DATA UNDER STUDY.
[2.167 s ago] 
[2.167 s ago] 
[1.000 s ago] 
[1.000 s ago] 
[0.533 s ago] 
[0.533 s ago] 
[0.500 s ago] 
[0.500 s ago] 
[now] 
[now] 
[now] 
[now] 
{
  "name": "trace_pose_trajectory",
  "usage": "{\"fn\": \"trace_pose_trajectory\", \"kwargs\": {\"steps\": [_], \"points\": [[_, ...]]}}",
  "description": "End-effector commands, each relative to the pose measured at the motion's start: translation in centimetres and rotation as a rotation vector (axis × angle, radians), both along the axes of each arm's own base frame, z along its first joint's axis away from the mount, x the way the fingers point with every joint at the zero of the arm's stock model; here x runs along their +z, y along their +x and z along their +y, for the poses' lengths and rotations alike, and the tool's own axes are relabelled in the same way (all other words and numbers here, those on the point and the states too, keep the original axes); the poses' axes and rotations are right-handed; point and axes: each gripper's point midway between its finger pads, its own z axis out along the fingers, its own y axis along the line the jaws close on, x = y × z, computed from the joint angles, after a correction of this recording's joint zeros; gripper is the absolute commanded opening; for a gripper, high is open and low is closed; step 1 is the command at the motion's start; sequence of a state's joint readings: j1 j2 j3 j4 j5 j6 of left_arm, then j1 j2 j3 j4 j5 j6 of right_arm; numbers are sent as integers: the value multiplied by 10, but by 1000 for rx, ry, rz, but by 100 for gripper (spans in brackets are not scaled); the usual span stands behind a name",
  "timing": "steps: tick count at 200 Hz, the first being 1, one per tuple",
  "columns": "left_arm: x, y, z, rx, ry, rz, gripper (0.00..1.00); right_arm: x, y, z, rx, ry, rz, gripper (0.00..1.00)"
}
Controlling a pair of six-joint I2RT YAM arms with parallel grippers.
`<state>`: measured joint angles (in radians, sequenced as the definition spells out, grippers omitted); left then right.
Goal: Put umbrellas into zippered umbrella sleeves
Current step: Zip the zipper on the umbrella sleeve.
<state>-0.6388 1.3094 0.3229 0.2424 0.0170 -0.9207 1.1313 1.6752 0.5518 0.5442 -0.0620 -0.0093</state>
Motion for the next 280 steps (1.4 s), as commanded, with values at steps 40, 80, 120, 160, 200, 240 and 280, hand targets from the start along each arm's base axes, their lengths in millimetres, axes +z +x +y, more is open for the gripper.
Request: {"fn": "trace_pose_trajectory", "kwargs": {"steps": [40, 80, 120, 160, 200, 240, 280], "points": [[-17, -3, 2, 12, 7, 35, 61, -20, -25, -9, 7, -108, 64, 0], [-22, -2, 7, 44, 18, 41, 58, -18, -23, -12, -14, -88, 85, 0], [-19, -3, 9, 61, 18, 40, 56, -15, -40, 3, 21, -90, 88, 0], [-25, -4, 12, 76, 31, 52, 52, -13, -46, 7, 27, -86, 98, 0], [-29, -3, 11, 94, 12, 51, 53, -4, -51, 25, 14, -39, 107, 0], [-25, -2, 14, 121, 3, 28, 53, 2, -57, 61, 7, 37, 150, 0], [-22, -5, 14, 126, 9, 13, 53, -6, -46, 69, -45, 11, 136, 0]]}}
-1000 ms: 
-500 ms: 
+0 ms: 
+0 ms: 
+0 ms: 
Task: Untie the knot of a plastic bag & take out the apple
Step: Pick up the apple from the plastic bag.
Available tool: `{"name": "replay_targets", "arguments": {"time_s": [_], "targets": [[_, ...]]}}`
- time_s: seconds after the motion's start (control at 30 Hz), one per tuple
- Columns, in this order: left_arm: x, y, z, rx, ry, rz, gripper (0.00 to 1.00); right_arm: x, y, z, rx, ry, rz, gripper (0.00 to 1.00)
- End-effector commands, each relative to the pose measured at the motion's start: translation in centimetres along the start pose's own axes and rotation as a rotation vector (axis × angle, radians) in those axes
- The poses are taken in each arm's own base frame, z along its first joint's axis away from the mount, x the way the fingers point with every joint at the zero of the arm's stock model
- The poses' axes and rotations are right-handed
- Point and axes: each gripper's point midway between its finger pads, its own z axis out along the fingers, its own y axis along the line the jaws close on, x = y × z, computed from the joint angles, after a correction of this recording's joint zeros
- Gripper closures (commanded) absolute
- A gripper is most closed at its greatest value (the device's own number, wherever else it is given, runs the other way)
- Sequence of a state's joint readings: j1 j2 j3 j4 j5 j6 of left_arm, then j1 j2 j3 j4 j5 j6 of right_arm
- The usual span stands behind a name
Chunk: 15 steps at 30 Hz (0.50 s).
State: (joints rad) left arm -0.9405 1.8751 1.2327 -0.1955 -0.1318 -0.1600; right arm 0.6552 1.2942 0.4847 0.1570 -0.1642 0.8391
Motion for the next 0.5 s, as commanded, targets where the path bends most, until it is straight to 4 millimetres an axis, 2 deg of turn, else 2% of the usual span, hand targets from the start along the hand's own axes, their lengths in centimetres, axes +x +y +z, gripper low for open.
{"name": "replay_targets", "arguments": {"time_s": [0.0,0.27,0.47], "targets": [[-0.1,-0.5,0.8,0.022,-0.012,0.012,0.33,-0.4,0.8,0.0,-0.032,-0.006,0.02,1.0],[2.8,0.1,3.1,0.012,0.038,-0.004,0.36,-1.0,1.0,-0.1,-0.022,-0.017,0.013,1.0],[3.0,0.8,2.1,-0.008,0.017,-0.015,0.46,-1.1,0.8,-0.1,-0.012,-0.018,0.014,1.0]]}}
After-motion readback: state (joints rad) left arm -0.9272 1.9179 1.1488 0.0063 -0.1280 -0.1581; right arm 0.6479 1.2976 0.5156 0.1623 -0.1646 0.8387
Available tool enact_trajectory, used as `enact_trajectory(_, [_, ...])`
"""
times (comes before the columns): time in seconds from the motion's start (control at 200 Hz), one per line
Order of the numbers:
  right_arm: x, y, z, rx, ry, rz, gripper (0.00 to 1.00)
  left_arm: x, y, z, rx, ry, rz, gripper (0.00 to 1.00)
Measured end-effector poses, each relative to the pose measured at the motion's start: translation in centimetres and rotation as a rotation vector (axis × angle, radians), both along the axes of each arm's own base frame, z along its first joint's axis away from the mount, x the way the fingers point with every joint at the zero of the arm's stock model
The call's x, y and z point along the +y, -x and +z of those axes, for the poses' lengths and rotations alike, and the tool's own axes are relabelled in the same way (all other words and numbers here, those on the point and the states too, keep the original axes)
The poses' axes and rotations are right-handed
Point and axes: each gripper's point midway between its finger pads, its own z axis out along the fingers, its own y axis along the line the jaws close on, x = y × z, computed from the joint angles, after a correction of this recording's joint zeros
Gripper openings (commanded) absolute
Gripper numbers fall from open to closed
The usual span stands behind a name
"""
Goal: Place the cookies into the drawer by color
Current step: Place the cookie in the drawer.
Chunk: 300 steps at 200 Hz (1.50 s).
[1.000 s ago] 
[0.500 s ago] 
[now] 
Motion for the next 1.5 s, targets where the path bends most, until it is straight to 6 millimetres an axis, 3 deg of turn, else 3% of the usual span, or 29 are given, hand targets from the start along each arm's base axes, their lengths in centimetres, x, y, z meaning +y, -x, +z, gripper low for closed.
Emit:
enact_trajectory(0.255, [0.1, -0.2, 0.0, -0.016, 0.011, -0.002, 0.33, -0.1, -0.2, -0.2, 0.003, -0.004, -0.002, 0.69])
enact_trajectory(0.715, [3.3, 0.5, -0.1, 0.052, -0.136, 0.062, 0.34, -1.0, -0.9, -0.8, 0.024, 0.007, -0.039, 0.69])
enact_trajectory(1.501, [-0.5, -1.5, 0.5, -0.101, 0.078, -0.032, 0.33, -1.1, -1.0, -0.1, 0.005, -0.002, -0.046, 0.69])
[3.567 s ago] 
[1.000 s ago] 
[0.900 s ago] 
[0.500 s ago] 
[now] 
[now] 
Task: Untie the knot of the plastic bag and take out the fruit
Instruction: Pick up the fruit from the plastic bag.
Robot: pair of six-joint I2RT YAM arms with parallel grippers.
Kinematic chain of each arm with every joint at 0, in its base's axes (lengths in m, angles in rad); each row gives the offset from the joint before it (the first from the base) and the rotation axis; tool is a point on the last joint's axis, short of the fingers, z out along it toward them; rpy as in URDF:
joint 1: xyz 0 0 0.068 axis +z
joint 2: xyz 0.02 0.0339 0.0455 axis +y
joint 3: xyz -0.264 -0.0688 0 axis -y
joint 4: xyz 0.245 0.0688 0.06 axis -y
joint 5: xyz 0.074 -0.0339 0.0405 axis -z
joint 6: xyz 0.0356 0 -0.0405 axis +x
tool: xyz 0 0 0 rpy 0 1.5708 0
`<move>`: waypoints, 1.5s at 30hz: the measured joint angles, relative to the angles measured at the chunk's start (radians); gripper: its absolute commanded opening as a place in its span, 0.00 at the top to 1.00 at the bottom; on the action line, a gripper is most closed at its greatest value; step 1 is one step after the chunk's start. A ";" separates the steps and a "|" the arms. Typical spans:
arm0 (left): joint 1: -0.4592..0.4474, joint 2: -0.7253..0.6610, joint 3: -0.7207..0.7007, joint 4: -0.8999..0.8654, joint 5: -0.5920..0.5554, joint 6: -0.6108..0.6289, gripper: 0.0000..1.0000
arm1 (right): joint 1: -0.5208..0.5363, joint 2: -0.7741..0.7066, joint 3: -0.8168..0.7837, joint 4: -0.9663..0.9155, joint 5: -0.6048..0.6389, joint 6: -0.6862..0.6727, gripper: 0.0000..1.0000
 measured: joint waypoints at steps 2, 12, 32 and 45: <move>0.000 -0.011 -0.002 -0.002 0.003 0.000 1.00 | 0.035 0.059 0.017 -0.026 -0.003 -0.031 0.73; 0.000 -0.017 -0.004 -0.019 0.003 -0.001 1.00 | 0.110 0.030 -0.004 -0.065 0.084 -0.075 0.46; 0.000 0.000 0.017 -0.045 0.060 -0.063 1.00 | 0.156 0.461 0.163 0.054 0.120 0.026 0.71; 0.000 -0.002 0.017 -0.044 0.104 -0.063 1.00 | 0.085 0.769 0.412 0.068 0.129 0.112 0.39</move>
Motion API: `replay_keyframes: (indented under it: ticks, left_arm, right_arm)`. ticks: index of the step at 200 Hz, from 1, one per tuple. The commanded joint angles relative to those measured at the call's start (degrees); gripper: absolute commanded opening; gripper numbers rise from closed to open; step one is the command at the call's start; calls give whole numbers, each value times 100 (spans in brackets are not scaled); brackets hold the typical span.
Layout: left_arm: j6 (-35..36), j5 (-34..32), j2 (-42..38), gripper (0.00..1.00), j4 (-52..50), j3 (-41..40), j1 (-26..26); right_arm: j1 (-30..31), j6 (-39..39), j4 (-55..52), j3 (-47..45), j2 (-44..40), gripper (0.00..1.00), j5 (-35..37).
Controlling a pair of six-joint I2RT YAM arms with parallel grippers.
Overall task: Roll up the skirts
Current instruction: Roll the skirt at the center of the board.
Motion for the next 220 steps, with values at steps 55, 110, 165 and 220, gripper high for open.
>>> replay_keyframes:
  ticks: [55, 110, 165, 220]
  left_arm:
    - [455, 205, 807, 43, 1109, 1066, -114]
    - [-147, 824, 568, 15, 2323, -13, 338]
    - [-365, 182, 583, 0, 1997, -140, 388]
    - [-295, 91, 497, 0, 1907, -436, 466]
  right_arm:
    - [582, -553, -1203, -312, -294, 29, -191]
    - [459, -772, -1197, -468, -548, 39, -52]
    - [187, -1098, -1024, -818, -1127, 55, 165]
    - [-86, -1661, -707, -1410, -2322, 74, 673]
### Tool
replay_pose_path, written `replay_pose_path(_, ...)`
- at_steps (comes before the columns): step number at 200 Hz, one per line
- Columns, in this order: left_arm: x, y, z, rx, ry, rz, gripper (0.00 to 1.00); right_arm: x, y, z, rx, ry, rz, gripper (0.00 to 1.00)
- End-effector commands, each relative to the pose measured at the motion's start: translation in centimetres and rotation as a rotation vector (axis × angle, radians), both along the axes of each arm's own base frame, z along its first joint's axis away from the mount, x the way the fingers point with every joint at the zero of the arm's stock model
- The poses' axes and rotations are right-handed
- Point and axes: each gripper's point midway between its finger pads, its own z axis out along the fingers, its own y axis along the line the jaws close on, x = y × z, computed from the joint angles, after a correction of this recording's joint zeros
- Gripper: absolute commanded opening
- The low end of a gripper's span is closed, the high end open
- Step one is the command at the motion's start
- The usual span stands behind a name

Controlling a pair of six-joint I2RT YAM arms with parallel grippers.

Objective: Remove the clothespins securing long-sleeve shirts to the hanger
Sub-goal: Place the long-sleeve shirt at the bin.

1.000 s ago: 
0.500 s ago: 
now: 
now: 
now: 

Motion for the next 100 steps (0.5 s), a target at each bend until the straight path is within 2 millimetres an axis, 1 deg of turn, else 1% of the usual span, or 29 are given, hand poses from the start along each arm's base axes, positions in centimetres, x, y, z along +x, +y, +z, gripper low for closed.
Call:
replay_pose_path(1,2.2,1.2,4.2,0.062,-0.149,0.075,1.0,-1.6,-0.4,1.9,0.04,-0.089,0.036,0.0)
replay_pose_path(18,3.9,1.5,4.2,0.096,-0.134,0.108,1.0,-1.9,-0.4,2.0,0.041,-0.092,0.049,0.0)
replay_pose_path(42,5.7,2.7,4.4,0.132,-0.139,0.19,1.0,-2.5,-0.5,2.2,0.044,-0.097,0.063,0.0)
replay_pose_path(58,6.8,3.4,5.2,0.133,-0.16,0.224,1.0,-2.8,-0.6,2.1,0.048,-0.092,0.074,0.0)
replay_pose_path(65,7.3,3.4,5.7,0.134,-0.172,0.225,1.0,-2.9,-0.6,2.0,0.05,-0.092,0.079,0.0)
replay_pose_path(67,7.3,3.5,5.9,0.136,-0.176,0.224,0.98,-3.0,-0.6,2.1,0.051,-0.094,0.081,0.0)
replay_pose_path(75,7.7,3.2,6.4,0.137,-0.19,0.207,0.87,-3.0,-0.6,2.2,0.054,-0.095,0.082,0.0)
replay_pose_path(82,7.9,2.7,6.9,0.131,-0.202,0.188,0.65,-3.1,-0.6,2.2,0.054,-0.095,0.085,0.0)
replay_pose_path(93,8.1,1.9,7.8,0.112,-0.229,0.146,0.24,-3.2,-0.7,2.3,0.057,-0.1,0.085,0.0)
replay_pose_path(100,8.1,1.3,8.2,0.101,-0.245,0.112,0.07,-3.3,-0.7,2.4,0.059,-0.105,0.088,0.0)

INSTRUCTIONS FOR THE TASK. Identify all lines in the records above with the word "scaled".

SOLUTION BELOW.
  "description": "End-effector commands, each relative to the pose measured at the motion's start: translation in centimetres and rotation as a rotation vector (axis × angle, radians), both along the axes of each arm's own base frame, z along its first joint's axis away from the mount, x the way the fingers point with every joint at the zero of the arm's stock model; here x runs along their +z, y along their +x and z along their +y, for the poses' lengths and rotations alike, and the tool's own axes are relabelled in the same way (all other words and numbers here, those on the point and the states too, keep the original axes); the poses' axes and rotations are right-handed; point and axes: each gripper's point midway between its finger pads, its own z axis out along the fingers, its own y axis along the line the jaws close on, x = y × z, computed from the joint angles, after a correction of this recording's joint zeros; gripper is the absolute commanded opening; for a gripper, high is open and low is closed; step 1 is the command at the motion's start; sequence of a state's joint readings: j1 j2 j3 j4 j5 j6 of left_arm, then j1 j2 j3 j4 j5 j6 of right_arm; numbers are sent as integers: the value multiplied by 10, but by 1000 for rx, ry, rz, but by 100 for gripper (spans in brackets are not scaled); the usual span stands behind a name",
Motion API: `replay_keyframes: (indented under it: ticks, left_arm, right_arm)`. ticks: index of the step at 200 Hz, from 1, one per tuple. The commanded joint angles relative to those measured at the call's start (degrees); gripper: absolute commanded opening; gripper numbers rise from closed to open; step one is the command at the call's start; calls give whole numbers, each value times 100 (spans in brackets are not scaled); brackets hold the typical span.

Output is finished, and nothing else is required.